There was almost a Harry-reviews-hot-chocolate podcast
Due to Harry’s aforementioned lack of interests, the Spotify team was left scrabbling to find something to base his podcast around. When the Prince ordered a nice cup of cocoa at a meeting, Spotify suggested he review a different hot choc every week while chatting to a friend. The sound of the barrel being scraped, or potentially a lost great work of art? Alas, we will never know, as Harry “considered and rejected “ the confectionary beverage concept.
There was almost a Harry-interviews-sociopaths-podcast
Another binned idea for a Harry-hosted podcast was the Prince’s somewhat under-baked idea that he could invite on “world-famous sociopaths” such as mark Zuckerberg, Donald Trump and Vladimir Putin and ask them if they had any traumatic childhood experiences that made them so villainous.
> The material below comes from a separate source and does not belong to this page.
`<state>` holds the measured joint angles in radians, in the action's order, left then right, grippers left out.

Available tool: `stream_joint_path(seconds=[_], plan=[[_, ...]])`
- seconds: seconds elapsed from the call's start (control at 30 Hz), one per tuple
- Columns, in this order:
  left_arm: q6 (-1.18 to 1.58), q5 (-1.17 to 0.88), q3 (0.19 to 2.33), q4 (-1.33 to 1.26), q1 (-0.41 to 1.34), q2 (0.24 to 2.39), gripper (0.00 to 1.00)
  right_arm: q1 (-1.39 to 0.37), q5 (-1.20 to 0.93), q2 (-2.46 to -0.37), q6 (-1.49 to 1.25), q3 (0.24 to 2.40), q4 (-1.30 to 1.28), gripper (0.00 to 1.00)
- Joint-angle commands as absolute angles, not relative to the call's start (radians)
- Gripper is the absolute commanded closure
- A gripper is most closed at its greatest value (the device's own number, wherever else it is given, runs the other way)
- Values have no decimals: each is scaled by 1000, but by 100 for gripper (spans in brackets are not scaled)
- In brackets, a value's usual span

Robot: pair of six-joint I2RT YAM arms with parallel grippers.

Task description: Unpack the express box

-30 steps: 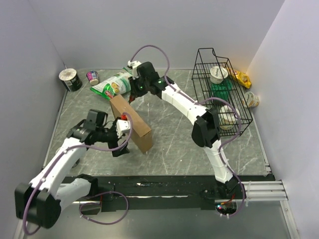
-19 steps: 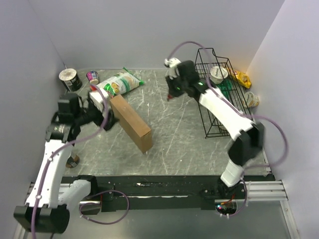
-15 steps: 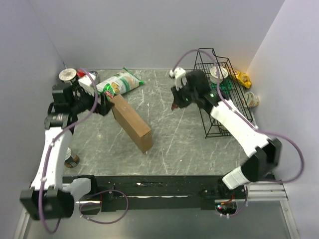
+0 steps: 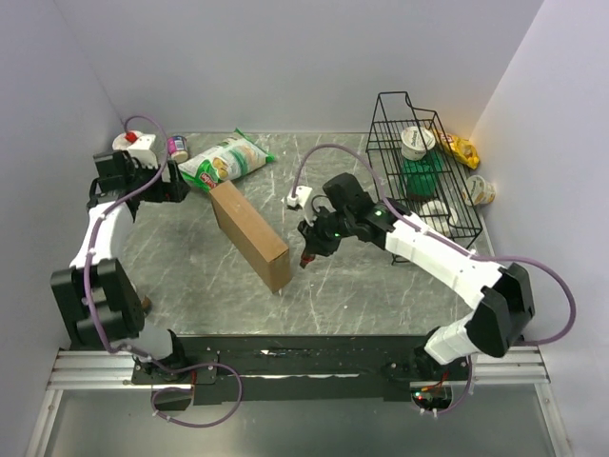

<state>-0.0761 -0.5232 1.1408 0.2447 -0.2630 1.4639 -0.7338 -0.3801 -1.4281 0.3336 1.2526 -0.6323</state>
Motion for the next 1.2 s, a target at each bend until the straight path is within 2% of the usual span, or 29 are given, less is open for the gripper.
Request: stream_joint_path(seconds=[0.0, 0.2, 0.5, 0.77, 0.83, 0.97, 1.03, 1.07, 1.17], plan=[[-186, -604, 1140, 210, -261, 1551, 1, -756, -451, -1469, 299, 1357, -574, 100], [-236, -778, 1029, 87, -255, 1546, 3, -770, -443, -1486, 247, 1382, -564, 100], [-429, -957, 928, 221, -255, 1454, 3, -765, -298, -1535, 213, 1446, -517, 100], [-502, -973, 841, 342, -241, 1358, 5, -741, -232, -1624, 221, 1535, -491, 100], [-537, -977, 850, 446, -241, 1307, 5, -733, -193, -1646, 225, 1555, -483, 100], [-824, -933, 870, 633, -241, 1158, 1, -678, -166, -1667, 201, 1589, -491, 100], [-964, -928, 916, 815, -242, 1074, 4, -655, -178, -1661, 195, 1595, -503, 100], [-1165, -965, 986, 912, -242, 1049, 4, -646, -179, -1655, 195, 1589, -514, 100], [-1543, -1012, 1109, 1175, -241, 994, 4, -606, -195, -1620, 196, 1551, -528, 100]])
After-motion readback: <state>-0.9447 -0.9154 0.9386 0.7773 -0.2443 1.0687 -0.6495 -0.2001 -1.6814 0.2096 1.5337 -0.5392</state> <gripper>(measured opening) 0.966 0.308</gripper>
Harry’s purported angle was that he, too, had a bad childhood (dead mum, sad boarding schools, mean family prepared to throw him to the media wolves to burnish their own image) but had not become a sociopath.
Peele politely calls the podcast idea a “booking challenge”, but truly it boggles the mind that this was floated as a sensible concept. Just try to imagine, for a moment, the man that’s fifth in line to the British throne asking a former KGB officer if he got enough love in is his childhood, in between commercials for mattresses and meal kits. Although, reviewing hot chocolate with sociopaths? Now there’s an idea.
Meghan won’t say naughty words
A recurring problem for the harried professionals trying to shepherd Meghan’s podcast concepts through production was the Duchess’s reluctance to say bitch or slut. This was a problem because her Archetype’s show was based on famous women refuting sexist stereotypes about themselves. Rather than saw bitch, Meghan insisted on using “the b-word” and the slut episode had to be re-worked entirely to be something woo-woo about “human, being”.
Preferring to not have a podcast potty mouth is hardly a character flaw. Maybe the palace’s etiquette lessons were simply too thorough. However, the article neatly threads the needle to show how this shillyshallying and flip-flopping drove everyone working with Meghan round the twist. Honestly, if I had to spend my working day listening to royalty discuss hot chocolate and slurs I would probably need therapy too.